▶ Problem statement
Write out each entry, exactly the way it appears.

▶ Material for this task
- - - - -
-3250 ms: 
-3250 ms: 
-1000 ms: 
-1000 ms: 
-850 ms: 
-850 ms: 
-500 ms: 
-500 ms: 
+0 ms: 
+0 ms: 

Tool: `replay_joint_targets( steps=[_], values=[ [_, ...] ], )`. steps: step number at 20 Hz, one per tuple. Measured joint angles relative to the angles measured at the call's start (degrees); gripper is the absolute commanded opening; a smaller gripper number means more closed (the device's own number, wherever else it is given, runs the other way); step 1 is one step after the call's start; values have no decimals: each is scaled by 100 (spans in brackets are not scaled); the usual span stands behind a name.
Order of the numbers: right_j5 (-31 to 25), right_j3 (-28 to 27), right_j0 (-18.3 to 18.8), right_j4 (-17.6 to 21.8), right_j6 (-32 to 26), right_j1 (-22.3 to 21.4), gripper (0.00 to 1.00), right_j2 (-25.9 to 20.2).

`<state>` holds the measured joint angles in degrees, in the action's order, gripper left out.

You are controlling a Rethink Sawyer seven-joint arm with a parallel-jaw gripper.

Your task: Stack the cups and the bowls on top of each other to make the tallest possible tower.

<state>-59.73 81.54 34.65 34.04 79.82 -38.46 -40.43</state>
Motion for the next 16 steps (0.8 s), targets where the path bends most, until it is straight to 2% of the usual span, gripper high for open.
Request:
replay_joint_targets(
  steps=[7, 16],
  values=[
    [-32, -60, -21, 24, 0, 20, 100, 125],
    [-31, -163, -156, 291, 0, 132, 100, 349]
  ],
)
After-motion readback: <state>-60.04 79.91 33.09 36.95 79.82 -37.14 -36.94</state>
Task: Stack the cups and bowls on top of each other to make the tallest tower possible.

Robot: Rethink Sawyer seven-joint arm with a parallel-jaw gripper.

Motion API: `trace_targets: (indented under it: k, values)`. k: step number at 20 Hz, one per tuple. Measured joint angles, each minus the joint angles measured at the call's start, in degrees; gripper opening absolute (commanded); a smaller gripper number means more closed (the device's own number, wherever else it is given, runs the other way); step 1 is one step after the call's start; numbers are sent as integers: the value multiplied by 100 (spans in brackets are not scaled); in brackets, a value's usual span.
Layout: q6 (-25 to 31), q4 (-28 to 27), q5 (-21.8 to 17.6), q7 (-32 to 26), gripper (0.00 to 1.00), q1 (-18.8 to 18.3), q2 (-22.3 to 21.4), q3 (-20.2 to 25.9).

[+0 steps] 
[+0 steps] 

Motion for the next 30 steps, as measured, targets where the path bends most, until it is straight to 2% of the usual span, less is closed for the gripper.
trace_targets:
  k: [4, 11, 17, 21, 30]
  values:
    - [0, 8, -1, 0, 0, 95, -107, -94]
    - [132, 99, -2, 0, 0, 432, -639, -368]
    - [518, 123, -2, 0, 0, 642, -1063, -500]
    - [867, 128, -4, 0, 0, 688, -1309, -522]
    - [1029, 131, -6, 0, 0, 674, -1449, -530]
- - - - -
▶ Written solution
-3250 ms: 
-3250 ms: 
-1000 ms: 
-1000 ms: 
-850 ms: 
-850 ms: 
-500 ms: 
-500 ms: 
+0 ms: 
+0 ms: 

Tool: `replay_joint_targets( steps=[_], values=[ [_, ...] ], )`. steps: step number at 20 Hz, one per tuple. Measured joint angles relative to the angles measured at the call's start (degrees); gripper is the absolute commanded opening; a smaller gripper number means more closed (the device's own number, wherever else it is given, runs the other way); step 1 is one step after the call's start; values have no decimals: each is scaled by 100 (spans in brackets are not scaled); the usual span stands behind a name.
Order of the numbers: right_j5 (-31 to 25), right_j3 (-28 to 27), right_j0 (-18.3 to 18.8), right_j4 (-17.6 to 21.8), right_j6 (-32 to 26), right_j1 (-22.3 to 21.4), gripper (0.00 to 1.00), right_j2 (-25.9 to 20.2).

`<state>` holds the measured joint angles in degrees, in the action's order, gripper left out.

You are controlling a Rethink Sawyer seven-joint arm with a parallel-jaw gripper.

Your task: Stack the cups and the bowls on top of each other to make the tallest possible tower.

<state>-59.73 81.54 34.65 34.04 79.82 -38.46 -40.43</state>
Motion for the next 16 steps (0.8 s), targets where the path bends most, until it is straight to 2% of the usual span, gripper high for open.
Request:
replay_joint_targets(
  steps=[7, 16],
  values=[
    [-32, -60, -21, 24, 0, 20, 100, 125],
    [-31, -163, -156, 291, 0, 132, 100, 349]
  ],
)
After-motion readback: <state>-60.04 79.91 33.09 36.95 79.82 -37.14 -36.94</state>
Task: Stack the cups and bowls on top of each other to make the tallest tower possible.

Robot: Rethink Sawyer seven-joint arm with a parallel-jaw gripper.

Motion API: `trace_targets: (indented under it: k, values)`. k: step number at 20 Hz, one per tuple. Measured joint angles, each minus the joint angles measured at the call's start, in degrees; gripper opening absolute (commanded); a smaller gripper number means more closed (the device's own number, wherever else it is given, runs the other way); step 1 is one step after the call's start; numbers are sent as integers: the value multiplied by 100 (spans in brackets are not scaled); in brackets, a value's usual span.
Layout: q6 (-25 to 31), q4 (-28 to 27), q5 (-21.8 to 17.6), q7 (-32 to 26), gripper (0.00 to 1.00), q1 (-18.8 to 18.3), q2 (-22.3 to 21.4), q3 (-20.2 to 25.9).

[+0 steps] 
[+0 steps] 

Motion for the next 30 steps, as measured, targets where the path bends most, until it is straight to 2% of the usual span, less is closed for the gripper.
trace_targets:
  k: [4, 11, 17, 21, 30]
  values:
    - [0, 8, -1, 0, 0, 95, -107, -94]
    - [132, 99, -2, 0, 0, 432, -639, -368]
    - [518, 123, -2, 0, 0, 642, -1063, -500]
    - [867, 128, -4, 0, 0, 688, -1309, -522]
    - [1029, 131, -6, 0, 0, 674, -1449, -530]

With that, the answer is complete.